--- EXERCISE BRIEF ---
In the records below, find the lines that include "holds" and copy each.

--- STUDY MATERIAL ---
= = = = = = =
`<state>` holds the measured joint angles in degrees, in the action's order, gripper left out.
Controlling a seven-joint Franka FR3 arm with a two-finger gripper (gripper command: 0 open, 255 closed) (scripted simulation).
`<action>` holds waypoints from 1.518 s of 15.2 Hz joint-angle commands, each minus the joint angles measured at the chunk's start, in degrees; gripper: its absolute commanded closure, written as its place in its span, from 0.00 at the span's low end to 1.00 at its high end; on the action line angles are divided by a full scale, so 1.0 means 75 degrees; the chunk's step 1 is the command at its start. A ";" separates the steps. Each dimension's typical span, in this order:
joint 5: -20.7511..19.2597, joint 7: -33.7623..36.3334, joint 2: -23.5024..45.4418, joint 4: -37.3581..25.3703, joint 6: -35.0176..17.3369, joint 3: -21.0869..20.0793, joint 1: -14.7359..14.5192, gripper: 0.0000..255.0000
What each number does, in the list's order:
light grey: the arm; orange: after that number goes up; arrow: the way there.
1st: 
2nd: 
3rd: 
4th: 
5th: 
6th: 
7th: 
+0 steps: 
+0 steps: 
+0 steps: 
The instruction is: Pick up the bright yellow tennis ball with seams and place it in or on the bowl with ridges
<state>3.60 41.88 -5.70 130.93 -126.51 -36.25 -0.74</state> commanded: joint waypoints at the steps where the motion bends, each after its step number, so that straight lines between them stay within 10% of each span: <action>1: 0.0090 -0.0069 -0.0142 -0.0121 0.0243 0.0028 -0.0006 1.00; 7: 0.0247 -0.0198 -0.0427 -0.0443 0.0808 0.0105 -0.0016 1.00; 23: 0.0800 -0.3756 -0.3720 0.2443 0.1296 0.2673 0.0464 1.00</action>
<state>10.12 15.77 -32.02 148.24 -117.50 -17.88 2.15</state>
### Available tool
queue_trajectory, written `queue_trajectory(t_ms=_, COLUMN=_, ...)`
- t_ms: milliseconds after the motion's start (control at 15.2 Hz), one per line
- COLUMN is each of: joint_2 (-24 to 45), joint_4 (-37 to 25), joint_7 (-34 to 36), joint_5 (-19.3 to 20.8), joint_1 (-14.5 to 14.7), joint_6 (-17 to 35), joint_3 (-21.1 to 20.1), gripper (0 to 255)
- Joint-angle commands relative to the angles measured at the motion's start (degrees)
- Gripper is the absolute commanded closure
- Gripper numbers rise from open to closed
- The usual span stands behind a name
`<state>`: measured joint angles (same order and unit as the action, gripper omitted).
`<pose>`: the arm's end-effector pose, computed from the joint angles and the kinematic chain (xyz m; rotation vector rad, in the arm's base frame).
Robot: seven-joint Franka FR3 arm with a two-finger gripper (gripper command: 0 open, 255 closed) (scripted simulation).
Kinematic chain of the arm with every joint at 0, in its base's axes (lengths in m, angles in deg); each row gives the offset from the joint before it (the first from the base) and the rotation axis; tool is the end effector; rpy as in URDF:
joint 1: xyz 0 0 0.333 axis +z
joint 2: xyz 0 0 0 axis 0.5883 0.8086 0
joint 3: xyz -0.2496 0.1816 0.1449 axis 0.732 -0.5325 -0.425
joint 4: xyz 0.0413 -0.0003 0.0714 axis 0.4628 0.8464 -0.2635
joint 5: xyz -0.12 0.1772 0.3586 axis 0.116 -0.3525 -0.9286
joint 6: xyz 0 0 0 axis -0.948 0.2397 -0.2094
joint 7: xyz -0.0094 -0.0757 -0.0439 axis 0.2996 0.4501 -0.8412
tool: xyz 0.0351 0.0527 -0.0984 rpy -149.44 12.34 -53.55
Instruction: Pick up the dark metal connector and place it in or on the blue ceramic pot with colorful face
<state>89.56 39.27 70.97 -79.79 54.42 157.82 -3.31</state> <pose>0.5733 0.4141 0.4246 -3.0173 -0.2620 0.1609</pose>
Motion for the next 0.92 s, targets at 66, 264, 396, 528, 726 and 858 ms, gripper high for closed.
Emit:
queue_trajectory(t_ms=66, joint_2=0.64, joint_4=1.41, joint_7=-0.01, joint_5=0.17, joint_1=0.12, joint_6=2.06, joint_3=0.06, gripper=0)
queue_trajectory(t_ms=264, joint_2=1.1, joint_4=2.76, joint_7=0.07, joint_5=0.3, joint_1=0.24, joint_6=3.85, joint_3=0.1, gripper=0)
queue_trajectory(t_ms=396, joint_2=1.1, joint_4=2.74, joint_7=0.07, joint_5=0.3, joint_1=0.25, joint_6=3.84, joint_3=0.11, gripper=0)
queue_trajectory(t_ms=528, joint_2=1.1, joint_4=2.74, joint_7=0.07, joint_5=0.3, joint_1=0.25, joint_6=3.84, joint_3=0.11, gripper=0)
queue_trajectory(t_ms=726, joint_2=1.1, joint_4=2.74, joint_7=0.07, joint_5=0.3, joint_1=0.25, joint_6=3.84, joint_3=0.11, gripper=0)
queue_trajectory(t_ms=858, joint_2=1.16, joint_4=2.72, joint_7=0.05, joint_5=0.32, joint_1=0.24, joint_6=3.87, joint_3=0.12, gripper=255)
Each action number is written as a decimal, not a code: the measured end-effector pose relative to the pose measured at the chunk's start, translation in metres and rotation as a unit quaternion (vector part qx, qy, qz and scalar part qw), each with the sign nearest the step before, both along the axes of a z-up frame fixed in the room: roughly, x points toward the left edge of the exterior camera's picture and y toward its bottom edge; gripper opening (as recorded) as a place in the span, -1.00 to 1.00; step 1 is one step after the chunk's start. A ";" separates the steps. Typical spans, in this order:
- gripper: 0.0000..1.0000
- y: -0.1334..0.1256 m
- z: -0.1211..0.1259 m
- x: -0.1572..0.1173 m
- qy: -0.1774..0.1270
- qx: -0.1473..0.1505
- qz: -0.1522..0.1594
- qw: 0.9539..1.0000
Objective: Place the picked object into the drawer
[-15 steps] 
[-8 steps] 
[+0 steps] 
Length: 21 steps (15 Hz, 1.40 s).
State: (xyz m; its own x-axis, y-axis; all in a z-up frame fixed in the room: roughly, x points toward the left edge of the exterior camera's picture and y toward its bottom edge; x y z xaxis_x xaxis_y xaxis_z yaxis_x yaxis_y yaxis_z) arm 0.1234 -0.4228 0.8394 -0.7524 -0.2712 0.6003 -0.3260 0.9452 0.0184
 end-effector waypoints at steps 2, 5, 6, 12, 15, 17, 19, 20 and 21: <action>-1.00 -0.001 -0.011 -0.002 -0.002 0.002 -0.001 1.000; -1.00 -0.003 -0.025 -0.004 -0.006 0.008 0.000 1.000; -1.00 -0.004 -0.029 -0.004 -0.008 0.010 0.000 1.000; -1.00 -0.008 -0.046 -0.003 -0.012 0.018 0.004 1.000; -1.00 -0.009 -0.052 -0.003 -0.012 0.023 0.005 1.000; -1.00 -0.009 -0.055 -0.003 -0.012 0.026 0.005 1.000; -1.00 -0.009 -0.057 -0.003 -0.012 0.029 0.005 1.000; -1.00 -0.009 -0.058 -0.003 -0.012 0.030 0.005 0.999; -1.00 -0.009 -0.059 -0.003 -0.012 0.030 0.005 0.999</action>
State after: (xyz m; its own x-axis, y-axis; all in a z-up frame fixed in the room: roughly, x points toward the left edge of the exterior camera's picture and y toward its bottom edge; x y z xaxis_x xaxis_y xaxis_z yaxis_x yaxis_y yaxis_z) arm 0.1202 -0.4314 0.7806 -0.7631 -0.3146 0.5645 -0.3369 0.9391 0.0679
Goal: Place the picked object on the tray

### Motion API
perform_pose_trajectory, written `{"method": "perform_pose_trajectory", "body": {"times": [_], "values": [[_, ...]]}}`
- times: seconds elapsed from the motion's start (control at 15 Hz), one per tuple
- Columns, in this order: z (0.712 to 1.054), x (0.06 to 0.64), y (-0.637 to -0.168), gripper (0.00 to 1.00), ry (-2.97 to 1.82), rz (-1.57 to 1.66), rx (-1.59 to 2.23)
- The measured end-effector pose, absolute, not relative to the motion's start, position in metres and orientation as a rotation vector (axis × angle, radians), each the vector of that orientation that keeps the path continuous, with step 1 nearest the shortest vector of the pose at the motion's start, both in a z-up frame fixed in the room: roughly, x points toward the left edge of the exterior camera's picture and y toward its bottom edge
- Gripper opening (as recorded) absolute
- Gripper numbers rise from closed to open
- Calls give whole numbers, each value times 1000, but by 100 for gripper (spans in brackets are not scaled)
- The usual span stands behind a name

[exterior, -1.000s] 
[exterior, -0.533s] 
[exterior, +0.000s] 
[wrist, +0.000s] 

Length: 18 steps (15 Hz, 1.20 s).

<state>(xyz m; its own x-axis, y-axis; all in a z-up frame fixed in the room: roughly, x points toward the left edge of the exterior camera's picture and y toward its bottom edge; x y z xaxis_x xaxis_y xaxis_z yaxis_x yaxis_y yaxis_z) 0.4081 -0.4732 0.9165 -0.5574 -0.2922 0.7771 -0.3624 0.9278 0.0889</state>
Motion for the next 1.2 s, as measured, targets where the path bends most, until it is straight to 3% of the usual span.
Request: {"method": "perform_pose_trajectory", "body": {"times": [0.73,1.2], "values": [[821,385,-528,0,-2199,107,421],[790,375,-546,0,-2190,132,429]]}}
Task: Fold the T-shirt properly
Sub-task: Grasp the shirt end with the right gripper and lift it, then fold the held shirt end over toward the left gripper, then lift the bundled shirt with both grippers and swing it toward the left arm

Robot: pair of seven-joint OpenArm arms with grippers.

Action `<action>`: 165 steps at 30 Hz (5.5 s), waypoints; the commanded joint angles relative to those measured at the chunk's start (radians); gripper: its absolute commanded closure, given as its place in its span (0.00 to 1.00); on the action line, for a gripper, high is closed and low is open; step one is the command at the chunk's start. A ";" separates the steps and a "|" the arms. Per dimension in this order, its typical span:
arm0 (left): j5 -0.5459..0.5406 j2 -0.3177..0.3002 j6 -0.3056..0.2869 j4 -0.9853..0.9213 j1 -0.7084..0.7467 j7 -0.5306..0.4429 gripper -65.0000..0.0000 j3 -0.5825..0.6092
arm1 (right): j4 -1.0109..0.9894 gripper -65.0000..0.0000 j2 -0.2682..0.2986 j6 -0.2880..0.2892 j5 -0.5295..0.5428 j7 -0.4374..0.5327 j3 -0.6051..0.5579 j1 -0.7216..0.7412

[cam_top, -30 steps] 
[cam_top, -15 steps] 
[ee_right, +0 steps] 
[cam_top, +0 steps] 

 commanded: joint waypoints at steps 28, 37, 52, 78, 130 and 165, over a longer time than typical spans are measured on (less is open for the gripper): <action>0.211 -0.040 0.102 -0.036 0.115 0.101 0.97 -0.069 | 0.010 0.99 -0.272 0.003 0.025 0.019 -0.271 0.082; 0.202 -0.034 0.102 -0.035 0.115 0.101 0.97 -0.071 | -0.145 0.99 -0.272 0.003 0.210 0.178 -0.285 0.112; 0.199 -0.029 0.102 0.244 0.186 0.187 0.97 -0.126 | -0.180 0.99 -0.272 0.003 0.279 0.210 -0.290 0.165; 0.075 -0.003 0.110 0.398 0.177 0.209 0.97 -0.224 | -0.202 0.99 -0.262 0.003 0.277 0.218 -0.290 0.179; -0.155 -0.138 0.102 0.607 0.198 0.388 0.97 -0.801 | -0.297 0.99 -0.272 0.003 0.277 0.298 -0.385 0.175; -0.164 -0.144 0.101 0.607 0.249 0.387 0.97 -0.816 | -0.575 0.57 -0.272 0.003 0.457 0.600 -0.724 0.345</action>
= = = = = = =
--- RESPONSE TO THIS EXERCISE ---
`<state>` holds the measured joint angles in degrees, in the action's order, gripper left out.
`<action>` holds waypoints from 1.518 s of 15.2 Hz joint-angle commands, each minus the joint angles measured at the chunk's start, in degrees; gripper: its absolute commanded closure, written as its place in its span, from 0.00 at the span's low end to 1.00 at its high end; on the action line angles are divided by a full scale, so 1.0 means 75 degrees; the chunk's step 1 is the command at its start. A ";" separates the steps. Each dimension's typical span, in this order:

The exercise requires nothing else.